I agree PF...Granger is playing like a straight superstar!...21-15 Pacers right now!


----------



## PaCeRhOLiC (May 22, 2005)

Brandon Rush with a monster dunk after his miss from 3...I'm very impressed right now from what I'm watching, especially from Danny who's playing like a man possessed!!


----------



## Pacers Fan (Aug 25, 2002)

PaCeRhOLiC said:


> Brandon Rush with a monster dunk after his miss from 3...I'm very impressed right now from what I'm watching, especially from Danny who's playing like a man possessed!!


He looks like he took the intensity and aggression of both Reggie Miller and Ron Artest and fused them together. He doesn't look anything like last year, or even the preseason.


----------



## Pacers Fan (Aug 25, 2002)

Rush is so aggressive defensively. He just slapped the ball out of Scalabrine's hands. We're getting so many steals.


----------



## PaCeRhOLiC (May 22, 2005)

Pacers Fan said:


> He looks like he took the intensity and aggression of both Reggie Miller and Ron Artest and fused them together. He doesn't look anything like last year, or even the preseason.




So glad that we gave locked him up PF!....This team looks great right now, and our defense is really impressive...27-17 Pacers end of the 1st.


----------



## Redeemed (Feb 2, 2008)

This game looks great and is really fun to watch. Thanks for making the thread pacerholic! I forgot haha.


----------



## Redeemed (Feb 2, 2008)

Granger really is playing like a superstar, if he keeps this up he'll be really under paid.


----------



## Redeemed (Feb 2, 2008)

Jack is stupid, that wasn't a good shot.


----------



## PaCeRhOLiC (May 22, 2005)

DienerTime said:


> Thanks for making the thread pacerholic! I forgot haha.



Not a problem brother!...We need to take a timeout right now, and get Danny back, I don't like this run by the Celtics right now.


----------



## Redeemed (Feb 2, 2008)

TJ seems to be playing a lot better today than the game before. Good to see, I was worried he'd be a bust this season.


----------



## Pacers Fan (Aug 25, 2002)

DienerTime said:


> Jack is stupid, that wasn't a good shot.


I can tell now that Jack really isn't a PG. It's one thing that he's not that great a passer, but he's not a good decision-maker or ball-handler and just dribbles into people a lot.

Ford's been pretty good, although he's tripped over himself twice and lost the ball a time or two.


----------



## Redeemed (Feb 2, 2008)

I'm starting to get worried, only up 3 now. We were up like 12 then they burst at us.
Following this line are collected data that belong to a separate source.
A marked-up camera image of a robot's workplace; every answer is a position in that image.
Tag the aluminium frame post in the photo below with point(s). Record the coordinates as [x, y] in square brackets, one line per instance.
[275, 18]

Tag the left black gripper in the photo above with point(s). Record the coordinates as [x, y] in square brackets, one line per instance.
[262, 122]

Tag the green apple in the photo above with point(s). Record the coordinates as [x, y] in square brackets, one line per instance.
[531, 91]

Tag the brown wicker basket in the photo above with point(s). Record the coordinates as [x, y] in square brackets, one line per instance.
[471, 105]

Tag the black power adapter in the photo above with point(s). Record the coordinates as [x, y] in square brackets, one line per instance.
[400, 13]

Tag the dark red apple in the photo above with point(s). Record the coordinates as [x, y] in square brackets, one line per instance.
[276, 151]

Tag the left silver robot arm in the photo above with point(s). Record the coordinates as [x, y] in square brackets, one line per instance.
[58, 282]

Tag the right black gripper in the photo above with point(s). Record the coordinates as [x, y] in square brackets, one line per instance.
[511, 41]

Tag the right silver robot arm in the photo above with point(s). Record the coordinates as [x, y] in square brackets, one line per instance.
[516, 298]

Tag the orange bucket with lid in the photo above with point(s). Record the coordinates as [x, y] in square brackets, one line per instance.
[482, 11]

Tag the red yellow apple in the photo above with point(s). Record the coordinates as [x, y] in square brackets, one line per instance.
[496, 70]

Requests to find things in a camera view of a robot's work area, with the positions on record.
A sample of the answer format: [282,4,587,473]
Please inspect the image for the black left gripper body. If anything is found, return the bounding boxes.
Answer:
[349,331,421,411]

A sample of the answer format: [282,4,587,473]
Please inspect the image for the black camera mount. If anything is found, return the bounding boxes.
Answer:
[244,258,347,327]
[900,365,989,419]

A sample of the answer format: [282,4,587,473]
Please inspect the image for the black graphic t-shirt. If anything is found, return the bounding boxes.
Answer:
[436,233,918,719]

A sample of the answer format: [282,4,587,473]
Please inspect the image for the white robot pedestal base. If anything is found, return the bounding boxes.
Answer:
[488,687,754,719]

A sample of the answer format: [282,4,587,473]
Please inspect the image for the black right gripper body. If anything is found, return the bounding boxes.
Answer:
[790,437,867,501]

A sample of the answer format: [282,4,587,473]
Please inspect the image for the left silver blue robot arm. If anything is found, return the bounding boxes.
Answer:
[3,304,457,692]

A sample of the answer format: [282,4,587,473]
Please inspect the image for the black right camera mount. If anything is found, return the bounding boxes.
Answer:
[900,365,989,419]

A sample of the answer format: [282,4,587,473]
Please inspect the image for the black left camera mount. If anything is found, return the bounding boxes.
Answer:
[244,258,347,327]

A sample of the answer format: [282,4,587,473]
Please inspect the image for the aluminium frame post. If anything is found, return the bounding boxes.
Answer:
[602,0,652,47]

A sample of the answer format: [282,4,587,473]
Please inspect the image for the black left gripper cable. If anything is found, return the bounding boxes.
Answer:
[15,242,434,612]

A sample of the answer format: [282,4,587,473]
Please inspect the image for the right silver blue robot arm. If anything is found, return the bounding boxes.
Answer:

Hopefully we can get the lead back up.


----------



## PaCeRhOLiC (May 22, 2005)

This 2nd. qtr. has been really sloppy, and we let our lead now all but disappear, hopefully in the 2nd. half we can play with the same intensity we started the game with.


----------



## Redeemed (Feb 2, 2008)

It would be really good for our attendance if we can defeat the champions in the home opener.


----------



## Redeemed (Feb 2, 2008)

Wow Rush with the good block on Allen


----------



## Redeemed (Feb 2, 2008)

I'm really happy with how TJ is playing today.


----------



## PaCeRhOLiC (May 22, 2005)

DienerTime said:


> I'm really happy with how TJ is playing today.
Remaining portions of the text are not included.